Required work: Word for word, return the lines from the top of the listing to the line containing "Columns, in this", both ends included, and no others.
+ + + +
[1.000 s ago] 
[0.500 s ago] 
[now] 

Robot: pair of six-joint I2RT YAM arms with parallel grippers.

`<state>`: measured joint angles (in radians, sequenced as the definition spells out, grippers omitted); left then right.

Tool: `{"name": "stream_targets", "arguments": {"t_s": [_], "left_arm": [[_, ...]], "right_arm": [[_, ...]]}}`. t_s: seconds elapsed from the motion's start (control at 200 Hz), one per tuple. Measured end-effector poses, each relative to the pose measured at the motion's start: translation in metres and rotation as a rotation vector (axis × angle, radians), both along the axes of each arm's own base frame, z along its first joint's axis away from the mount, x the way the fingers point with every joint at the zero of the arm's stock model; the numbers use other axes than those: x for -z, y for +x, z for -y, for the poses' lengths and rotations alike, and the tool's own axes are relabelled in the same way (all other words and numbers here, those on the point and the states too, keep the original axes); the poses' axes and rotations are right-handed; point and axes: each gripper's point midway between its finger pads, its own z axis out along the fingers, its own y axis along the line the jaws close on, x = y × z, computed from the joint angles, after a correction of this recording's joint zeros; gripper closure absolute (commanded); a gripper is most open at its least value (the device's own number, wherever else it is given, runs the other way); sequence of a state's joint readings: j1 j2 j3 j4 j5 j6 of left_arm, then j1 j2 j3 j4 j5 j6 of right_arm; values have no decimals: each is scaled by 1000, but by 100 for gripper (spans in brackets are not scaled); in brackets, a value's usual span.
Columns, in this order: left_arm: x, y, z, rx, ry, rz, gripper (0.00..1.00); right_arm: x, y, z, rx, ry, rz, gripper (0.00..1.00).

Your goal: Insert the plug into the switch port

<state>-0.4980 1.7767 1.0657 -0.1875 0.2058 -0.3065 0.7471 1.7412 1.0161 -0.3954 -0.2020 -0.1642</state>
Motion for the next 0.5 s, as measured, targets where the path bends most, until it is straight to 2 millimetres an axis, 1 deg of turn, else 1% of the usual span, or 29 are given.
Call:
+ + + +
Result:
[1.000 s ago] 
[0.500 s ago] 
[now] 

Robot: pair of six-joint I2RT YAM arms with parallel grippers.

`<state>`: measured joint angles (in radians, sequenced as the definition spells out, grippers omitted); left then right.

Tool: `{"name": "stream_targets", "arguments": {"t_s": [_], "left_arm": [[_, ...]], "right_arm": [[_, ...]]}}`. t_s: seconds elapsed from the motion's start (control at 200 Hz), one per tuple. Measured end-effector poses, each relative to the pose measured at the motion's start: translation in metres and rotation as a rotation vector (axis × angle, radians), both along the axes of each arm's own base frame, z along its first joint's axis away from the mount, x the way the fingers point with every joint at the zero of the arm's stock model; the numbers use other axes than those: x for -z, y for +x, z for -y, for the poses' lengths and rotations alike, and the tool's own axes are relabelled in the same way (all other words and numbers here, those on the point and the states too, keep the original axes); the poses' axes and rotations are right-handed; point and axes: each gripper's point midway between its finger pads, its own z axis out along the fingers, its own y axis along the line the jaws close on, x = y × z, computed from the joint angles, after a correction of this recording's joint zeros; gripper closure absolute (commanded); a gripper is most open at its least value (the device's own number, wherever else it is given, runs the other way); sequence of a state's joint readings: j1 j2 j3 j4 j5 j6 of left_arm, then j1 j2 j3 j4 j5 j6 of right_arm; values have no decimals: each is scaled by 1000, but by 100 for gripper (spans in brackets are not scaled); in brackets, a value's usual span.
Columns, in this order: left_arm: x, y, z, rx, ry, rz, gripper (0.00..1.00); right_arm: x, y, z, rx, ry, rz, gripper (0.00..1.00).

That is the complete output.